**YOUR INSTRUCTIONS:**
How many lines in the records below contain the word "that"? Reply with the number alone.

Stored data
================================

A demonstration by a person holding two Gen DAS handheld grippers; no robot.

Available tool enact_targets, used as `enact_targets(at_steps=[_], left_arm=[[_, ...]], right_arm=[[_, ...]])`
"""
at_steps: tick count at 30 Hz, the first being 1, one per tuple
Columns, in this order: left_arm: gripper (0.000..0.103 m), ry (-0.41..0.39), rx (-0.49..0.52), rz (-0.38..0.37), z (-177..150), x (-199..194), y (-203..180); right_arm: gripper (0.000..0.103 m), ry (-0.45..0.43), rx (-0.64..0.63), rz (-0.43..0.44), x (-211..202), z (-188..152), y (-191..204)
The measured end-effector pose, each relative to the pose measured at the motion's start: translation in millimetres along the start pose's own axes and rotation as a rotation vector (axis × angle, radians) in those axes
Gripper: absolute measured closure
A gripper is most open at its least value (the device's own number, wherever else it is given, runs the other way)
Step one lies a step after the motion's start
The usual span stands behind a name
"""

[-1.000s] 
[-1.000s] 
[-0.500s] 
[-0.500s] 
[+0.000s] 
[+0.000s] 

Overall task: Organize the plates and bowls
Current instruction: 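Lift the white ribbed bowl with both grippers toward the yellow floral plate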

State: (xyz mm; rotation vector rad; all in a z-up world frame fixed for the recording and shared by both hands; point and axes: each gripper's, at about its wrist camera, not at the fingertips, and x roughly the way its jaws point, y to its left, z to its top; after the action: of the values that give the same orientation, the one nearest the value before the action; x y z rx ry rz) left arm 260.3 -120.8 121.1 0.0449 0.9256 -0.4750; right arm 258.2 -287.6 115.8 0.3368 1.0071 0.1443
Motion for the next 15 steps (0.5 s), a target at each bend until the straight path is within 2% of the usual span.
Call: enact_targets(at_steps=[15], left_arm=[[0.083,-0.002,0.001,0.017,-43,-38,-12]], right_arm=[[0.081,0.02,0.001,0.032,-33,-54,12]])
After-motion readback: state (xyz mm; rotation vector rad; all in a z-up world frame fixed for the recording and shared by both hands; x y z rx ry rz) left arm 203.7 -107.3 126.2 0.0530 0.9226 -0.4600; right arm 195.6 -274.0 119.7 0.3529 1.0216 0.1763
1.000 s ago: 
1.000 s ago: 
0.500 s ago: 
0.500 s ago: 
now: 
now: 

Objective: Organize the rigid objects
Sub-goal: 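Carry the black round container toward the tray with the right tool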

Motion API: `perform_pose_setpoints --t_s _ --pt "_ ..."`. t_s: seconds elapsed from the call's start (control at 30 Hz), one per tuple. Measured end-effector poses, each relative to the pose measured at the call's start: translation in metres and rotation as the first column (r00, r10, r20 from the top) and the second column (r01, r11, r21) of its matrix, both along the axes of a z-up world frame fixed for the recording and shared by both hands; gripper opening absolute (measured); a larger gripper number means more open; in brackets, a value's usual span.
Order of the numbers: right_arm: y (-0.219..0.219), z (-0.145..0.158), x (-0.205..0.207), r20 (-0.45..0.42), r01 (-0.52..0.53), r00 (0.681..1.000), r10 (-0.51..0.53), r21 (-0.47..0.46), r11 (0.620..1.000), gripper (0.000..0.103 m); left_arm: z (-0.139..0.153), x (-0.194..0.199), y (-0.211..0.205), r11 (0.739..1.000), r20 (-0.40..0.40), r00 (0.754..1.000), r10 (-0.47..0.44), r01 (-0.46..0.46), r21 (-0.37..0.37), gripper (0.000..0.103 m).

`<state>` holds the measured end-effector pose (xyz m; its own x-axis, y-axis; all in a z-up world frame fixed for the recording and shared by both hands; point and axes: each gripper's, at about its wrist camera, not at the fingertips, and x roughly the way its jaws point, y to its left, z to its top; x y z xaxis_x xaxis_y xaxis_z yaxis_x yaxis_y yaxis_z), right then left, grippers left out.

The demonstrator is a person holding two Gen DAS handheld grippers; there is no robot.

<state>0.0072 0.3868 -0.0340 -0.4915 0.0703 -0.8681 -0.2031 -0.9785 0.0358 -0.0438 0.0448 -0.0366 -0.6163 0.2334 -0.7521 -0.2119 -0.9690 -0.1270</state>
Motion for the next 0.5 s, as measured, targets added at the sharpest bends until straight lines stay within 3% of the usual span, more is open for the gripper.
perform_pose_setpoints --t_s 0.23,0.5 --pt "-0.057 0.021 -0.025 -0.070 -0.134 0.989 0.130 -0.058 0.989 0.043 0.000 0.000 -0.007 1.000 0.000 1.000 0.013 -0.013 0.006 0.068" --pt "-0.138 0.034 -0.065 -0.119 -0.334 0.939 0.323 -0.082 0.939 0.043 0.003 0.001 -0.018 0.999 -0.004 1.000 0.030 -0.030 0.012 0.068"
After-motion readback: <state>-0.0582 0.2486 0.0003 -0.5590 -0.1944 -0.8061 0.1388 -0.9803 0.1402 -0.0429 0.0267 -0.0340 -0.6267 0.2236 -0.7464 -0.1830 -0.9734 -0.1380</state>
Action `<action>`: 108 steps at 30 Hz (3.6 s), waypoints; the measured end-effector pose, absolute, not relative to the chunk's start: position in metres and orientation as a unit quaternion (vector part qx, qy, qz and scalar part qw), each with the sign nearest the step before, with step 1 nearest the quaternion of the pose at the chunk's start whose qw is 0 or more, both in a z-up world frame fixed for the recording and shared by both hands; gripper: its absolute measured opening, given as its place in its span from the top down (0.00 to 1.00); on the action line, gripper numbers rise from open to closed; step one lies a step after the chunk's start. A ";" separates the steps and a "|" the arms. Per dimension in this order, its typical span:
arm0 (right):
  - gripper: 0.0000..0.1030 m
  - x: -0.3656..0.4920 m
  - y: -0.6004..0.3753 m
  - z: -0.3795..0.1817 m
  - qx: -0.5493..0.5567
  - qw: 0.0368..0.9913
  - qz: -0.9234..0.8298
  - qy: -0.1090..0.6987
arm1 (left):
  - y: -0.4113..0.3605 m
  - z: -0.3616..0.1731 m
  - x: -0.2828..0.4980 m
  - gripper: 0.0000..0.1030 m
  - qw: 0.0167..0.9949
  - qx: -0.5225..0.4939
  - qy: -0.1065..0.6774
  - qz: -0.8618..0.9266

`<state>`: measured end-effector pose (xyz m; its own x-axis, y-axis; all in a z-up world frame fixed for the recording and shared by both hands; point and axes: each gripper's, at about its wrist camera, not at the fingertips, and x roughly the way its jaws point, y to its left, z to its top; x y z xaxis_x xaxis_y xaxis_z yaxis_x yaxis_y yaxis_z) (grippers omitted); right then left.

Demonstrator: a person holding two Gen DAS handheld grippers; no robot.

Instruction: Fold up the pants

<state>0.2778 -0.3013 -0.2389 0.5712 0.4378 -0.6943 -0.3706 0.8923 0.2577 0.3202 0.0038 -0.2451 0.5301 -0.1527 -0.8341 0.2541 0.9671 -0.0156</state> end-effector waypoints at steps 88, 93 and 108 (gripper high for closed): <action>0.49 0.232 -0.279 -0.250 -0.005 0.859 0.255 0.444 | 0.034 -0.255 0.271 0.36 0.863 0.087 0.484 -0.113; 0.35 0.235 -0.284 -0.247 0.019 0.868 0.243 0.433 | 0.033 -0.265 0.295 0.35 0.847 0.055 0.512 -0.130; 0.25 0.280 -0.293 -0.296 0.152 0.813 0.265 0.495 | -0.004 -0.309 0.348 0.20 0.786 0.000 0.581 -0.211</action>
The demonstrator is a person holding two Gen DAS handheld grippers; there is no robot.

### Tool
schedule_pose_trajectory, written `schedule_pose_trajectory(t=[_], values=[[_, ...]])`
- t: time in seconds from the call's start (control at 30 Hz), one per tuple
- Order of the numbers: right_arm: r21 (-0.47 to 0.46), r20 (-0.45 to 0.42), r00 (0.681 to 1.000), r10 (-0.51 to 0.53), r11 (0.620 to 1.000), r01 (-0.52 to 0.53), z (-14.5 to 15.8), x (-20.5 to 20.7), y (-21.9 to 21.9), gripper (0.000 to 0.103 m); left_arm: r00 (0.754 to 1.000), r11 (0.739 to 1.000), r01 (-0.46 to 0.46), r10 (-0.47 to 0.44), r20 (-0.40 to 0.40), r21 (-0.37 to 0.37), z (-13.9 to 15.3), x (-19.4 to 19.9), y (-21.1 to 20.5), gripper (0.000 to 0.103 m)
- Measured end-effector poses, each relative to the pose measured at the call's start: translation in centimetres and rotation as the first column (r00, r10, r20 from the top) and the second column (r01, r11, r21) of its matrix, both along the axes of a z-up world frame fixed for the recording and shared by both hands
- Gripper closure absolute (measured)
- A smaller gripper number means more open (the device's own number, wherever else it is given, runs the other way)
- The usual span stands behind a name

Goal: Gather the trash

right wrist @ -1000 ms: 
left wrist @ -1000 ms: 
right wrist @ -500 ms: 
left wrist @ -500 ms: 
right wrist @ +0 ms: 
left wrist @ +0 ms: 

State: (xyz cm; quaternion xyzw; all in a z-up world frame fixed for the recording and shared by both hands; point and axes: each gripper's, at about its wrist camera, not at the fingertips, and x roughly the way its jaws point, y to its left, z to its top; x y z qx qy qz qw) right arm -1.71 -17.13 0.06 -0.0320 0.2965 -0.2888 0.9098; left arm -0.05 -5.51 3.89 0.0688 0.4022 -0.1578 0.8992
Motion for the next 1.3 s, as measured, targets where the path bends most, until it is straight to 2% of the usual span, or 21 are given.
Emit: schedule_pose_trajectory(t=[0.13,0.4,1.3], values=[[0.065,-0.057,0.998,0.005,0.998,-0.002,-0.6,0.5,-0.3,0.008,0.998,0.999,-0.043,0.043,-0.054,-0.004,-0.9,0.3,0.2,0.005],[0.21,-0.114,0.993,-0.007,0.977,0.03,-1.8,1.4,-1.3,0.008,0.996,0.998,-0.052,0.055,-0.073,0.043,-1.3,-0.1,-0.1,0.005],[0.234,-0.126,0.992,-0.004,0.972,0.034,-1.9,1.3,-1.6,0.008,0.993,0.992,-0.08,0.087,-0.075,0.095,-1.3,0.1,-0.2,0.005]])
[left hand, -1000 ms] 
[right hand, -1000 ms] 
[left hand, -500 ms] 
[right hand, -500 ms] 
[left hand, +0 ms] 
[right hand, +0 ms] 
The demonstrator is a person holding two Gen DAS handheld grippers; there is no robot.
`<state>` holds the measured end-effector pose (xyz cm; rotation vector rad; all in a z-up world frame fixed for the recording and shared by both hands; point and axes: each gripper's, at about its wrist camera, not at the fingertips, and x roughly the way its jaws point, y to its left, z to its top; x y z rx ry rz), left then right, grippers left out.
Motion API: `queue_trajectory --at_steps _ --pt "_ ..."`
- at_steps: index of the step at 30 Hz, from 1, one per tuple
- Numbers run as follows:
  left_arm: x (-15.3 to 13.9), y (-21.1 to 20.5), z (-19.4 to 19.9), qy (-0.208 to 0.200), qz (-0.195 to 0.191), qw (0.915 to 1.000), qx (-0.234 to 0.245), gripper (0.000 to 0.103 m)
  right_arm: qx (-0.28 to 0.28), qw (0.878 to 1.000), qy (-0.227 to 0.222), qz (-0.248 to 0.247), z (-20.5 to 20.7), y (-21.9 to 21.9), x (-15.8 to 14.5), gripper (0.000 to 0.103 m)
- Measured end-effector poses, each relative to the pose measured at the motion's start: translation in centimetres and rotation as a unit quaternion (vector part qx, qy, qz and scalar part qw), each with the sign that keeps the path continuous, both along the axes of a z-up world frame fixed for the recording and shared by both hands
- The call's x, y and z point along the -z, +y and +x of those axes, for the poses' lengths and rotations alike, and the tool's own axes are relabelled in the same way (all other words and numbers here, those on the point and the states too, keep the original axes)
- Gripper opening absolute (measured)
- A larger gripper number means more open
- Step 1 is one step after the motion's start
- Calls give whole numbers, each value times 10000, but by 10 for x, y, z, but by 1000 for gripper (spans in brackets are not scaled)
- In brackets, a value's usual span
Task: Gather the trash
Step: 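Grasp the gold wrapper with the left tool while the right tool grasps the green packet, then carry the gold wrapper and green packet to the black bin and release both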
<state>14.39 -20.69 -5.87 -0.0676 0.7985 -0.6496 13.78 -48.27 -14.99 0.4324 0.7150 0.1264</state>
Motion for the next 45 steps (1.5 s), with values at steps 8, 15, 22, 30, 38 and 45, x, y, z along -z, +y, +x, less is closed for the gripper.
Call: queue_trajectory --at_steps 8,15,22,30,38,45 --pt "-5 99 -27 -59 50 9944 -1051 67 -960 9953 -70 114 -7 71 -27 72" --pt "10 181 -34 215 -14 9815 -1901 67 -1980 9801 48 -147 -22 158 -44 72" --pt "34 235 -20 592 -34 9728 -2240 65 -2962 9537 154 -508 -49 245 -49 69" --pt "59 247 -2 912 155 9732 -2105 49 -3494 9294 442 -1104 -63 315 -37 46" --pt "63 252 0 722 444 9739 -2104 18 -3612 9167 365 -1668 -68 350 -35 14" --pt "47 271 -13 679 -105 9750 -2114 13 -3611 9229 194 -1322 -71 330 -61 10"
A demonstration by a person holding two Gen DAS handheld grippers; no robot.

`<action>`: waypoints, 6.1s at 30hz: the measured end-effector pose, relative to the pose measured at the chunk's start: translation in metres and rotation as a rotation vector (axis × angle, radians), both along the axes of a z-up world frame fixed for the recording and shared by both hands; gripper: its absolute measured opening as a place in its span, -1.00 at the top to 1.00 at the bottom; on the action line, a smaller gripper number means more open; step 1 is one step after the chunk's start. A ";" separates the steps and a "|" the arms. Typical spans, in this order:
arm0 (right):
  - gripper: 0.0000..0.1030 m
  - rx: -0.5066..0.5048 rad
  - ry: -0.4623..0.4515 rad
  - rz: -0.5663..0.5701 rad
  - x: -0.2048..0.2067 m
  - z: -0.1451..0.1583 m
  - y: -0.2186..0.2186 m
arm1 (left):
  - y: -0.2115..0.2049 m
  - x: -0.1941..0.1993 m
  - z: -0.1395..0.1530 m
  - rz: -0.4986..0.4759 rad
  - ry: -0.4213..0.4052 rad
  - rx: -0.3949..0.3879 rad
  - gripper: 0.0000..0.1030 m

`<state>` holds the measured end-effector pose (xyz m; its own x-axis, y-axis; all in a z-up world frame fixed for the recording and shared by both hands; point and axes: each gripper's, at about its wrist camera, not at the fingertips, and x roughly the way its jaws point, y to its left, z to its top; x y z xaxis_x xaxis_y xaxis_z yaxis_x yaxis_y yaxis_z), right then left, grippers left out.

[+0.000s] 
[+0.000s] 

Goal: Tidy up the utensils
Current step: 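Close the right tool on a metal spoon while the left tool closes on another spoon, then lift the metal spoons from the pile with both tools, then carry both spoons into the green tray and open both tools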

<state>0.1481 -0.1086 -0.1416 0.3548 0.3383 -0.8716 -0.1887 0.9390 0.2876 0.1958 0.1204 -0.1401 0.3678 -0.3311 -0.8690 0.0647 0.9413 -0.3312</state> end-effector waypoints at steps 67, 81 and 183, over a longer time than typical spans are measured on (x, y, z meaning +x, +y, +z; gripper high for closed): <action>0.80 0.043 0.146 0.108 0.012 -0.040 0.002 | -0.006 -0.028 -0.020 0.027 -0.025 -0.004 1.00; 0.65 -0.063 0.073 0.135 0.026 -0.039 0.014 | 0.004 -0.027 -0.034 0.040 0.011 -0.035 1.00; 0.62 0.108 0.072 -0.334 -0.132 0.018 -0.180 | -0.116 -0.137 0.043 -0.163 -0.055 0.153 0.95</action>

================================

**ANSWER TO THIS TASK:**
2